減反未達でも生産引き上げ 15府県、罰則を緩和、農水省
2009年11月27日 21:23
| カテゴリー:九州経済ニュース
農林水産省は27日、2010年産米の都道府県別の生産数量目標を発表した。政権交代で生産調整(減反)を緩和する方向になったことから、これまで減反が未達の場合に与えていた罰則を緩和。09年に減反未達成だった18府県のうち茨城や栃木など15府県に対しては生産目標を引き上げた。
赤松広隆農相は27日午前、この罰則措置を2~3年後をめどに撤廃する方針を表明しており、10年産から一部を前倒しで実行した形だ。
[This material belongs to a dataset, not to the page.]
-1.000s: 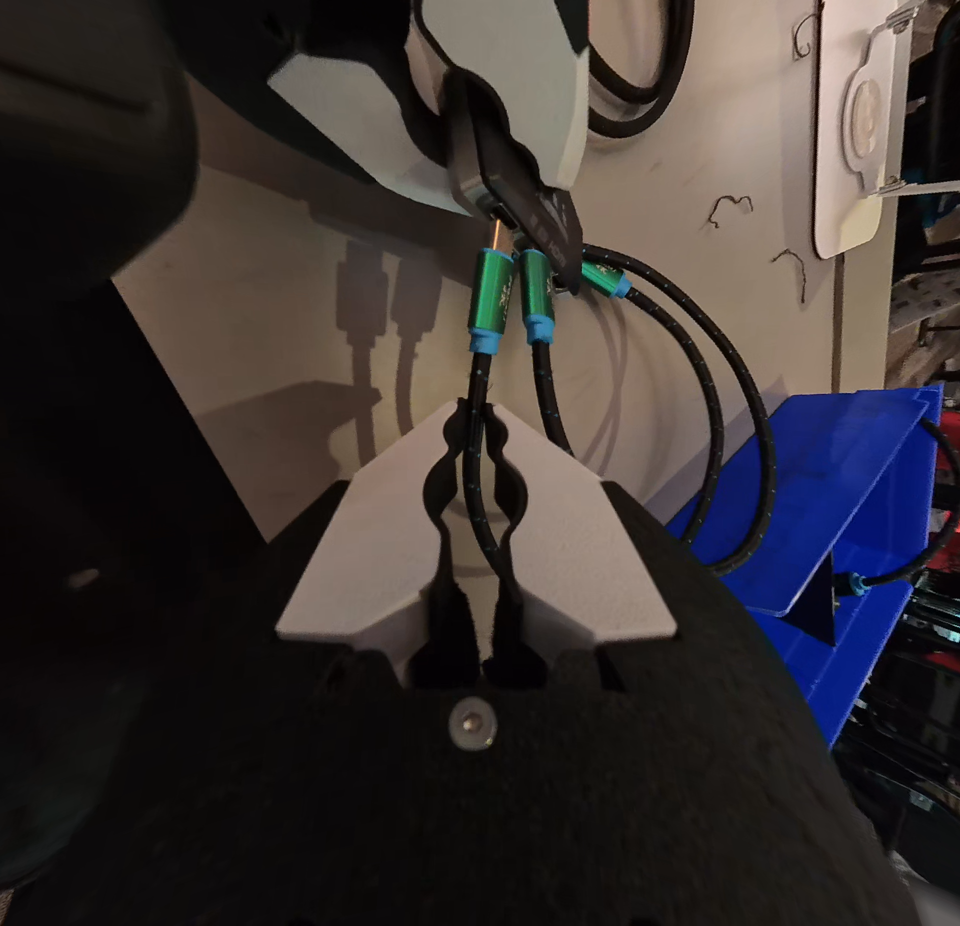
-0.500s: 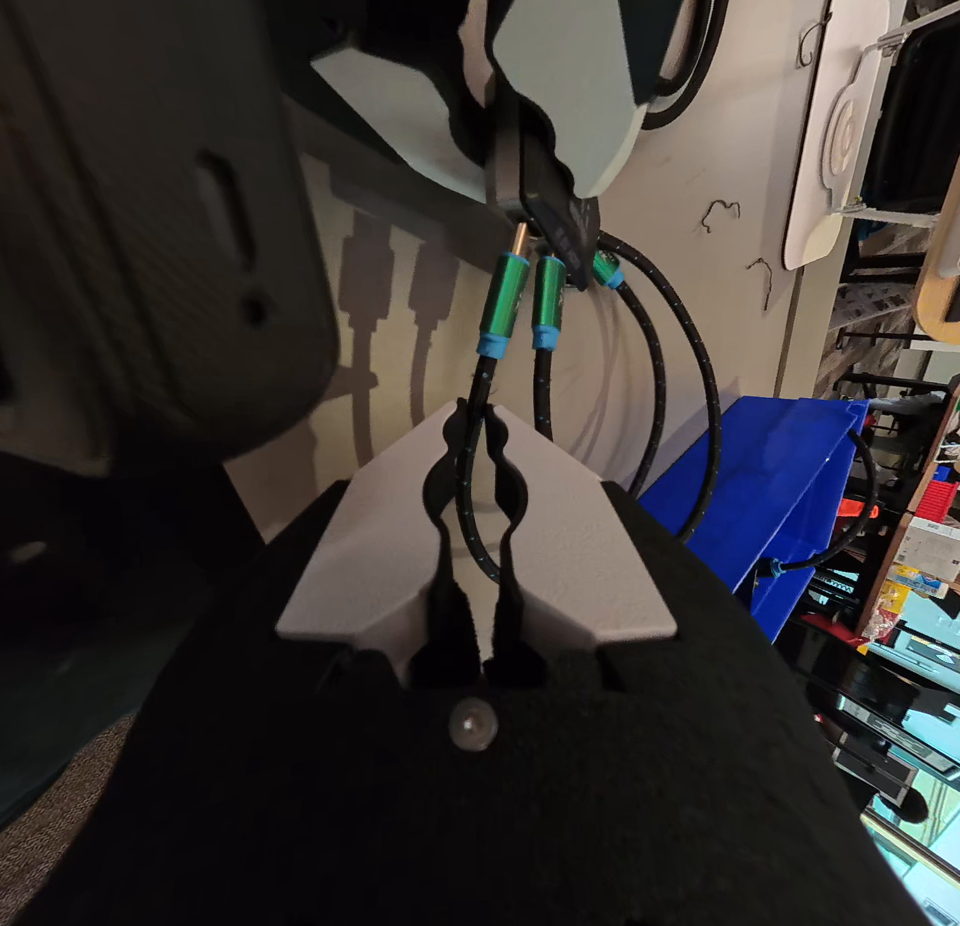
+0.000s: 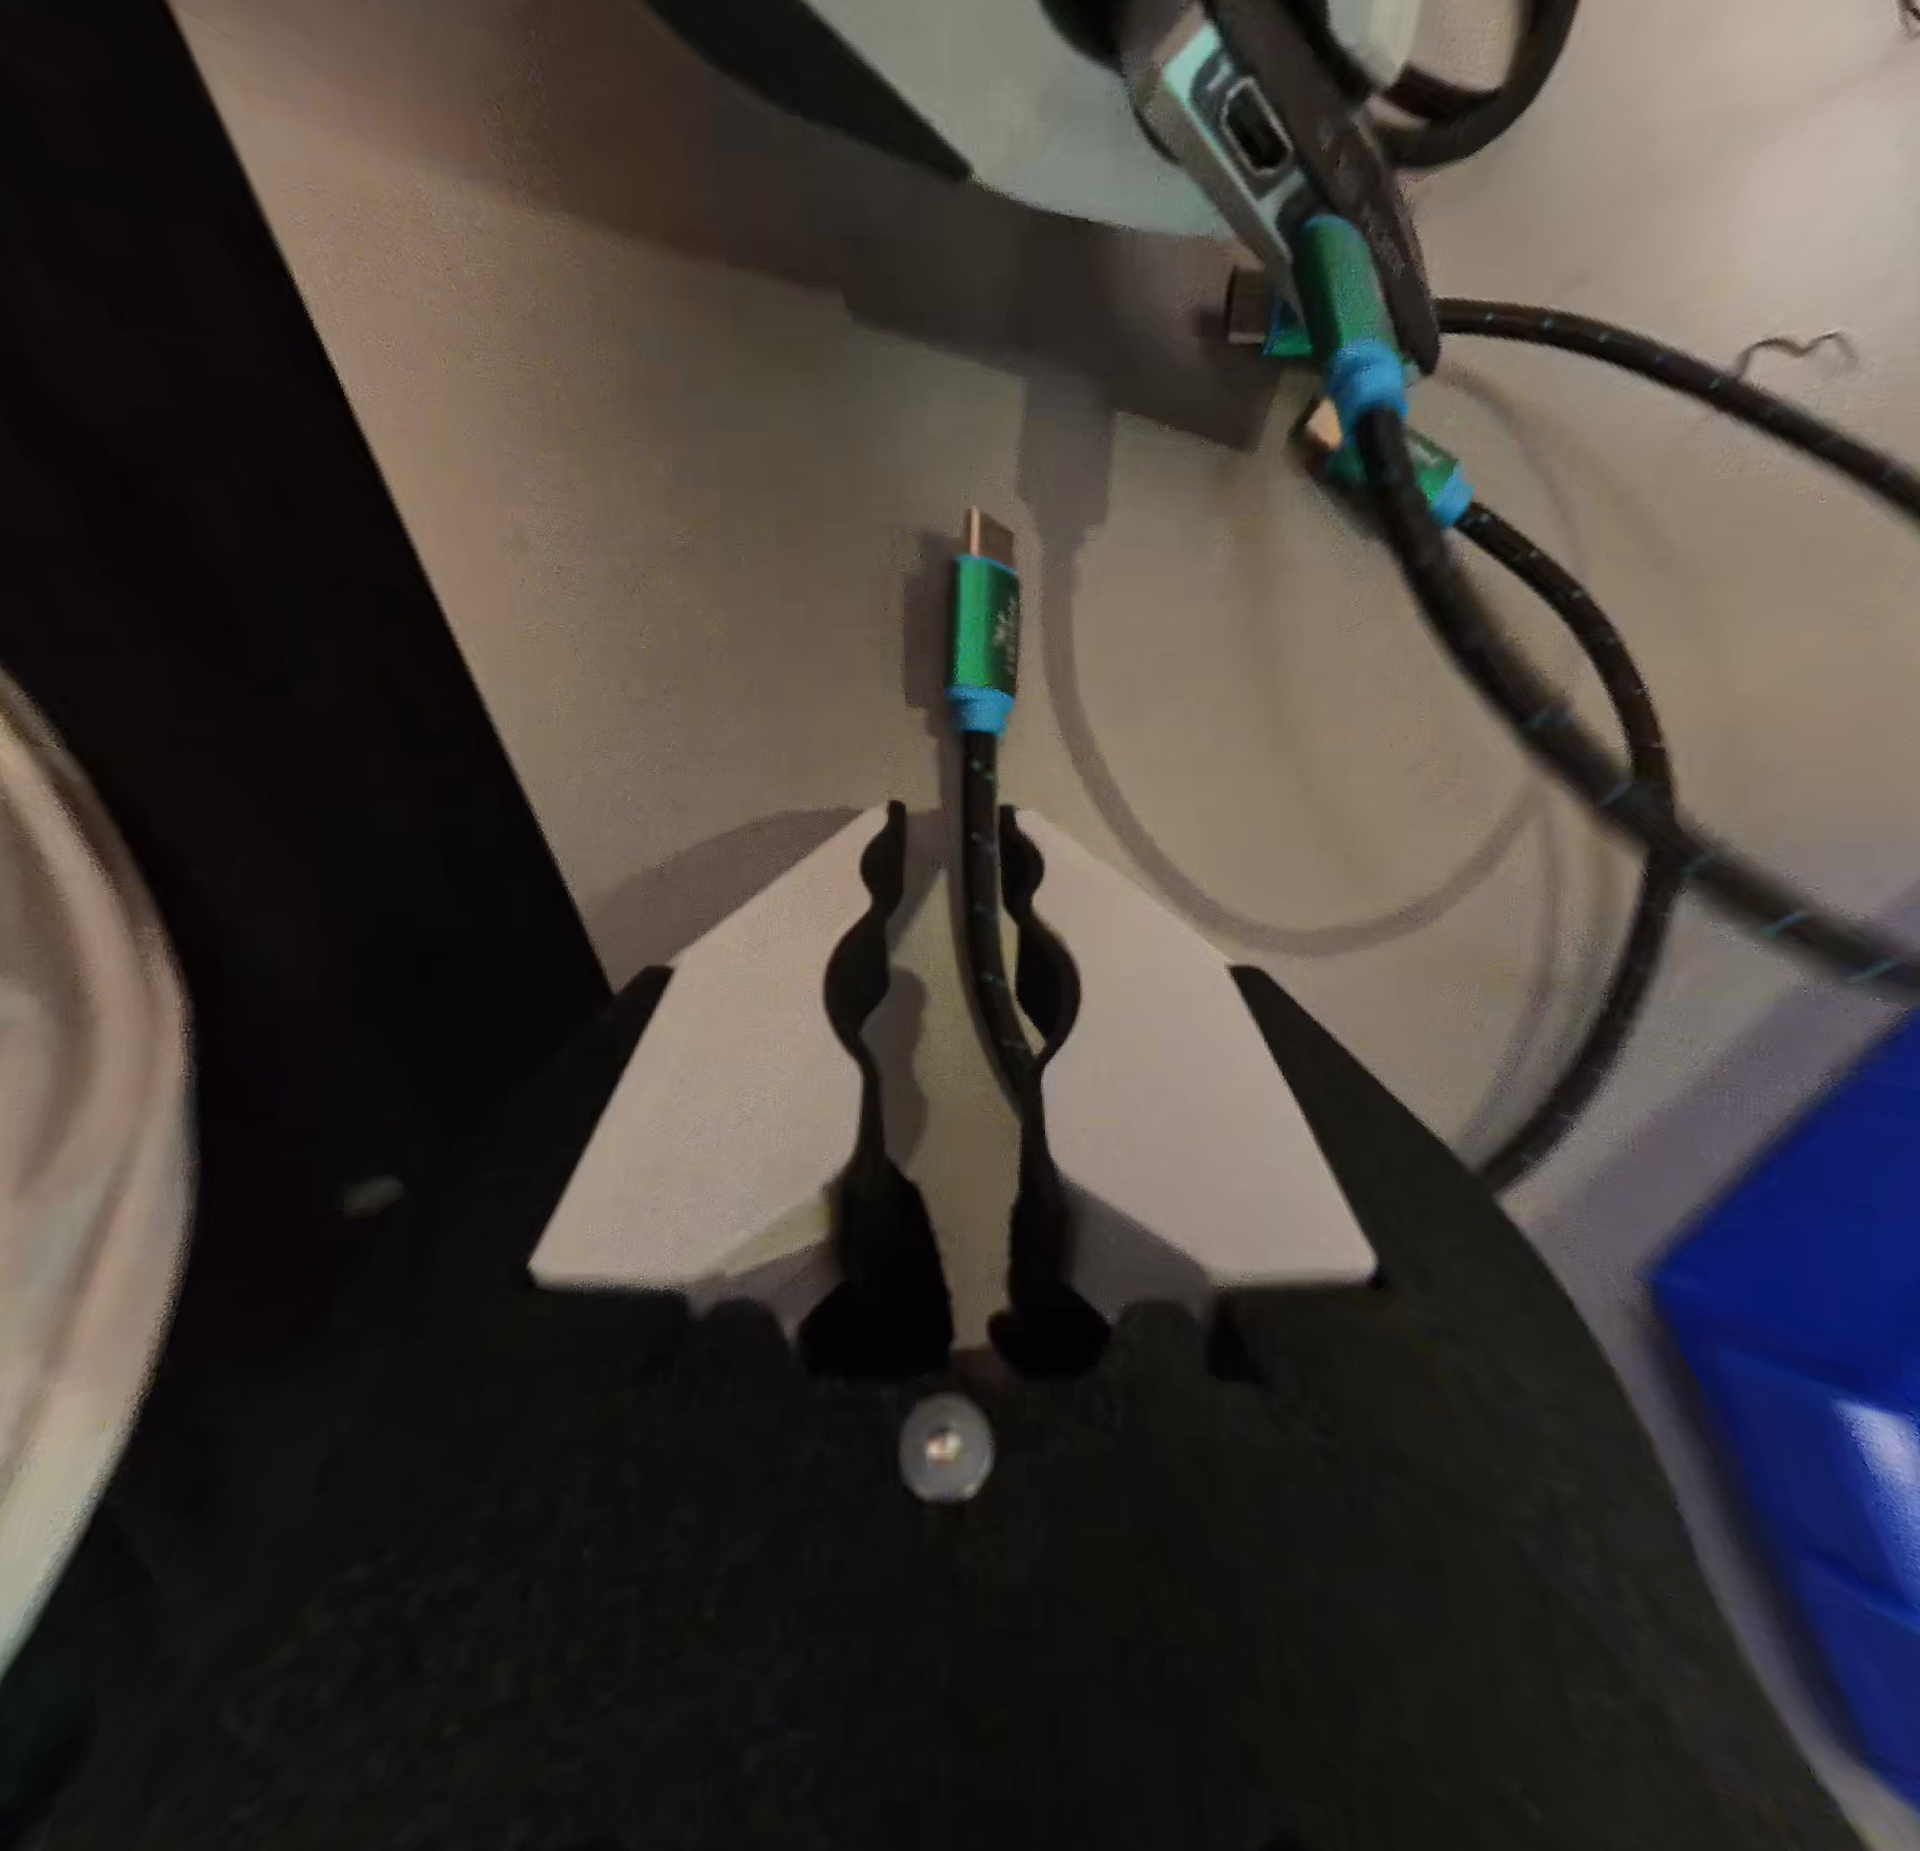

前年産米の生産目標に比べ削減されたのは北海道、岩手、富山、京都など24道府県だった。全国の生産目標を前年産比0・2%減に設定しているためで、過去の生産実績を基に判断した。
農水省はコメの生産調整のため、都道府県別に年間の生産目標を決めている。過去6年間の生産実績を基に算出しているが、前年産米で減反を達成できなかった地域には、罰則として目標を削減するのが原則だった。
09年産米の減反が達成できなかったのは青森、秋田、福島、茨城、栃木、群馬、埼玉、千葉、神奈川、新潟、長野、静岡、愛知、大阪、奈良、岡山、徳島、高知の18府県。このうち、生産目標が削減されたのは秋田、新潟、長野の3県にとどまった。3県は過剰生産の量が多かったためという。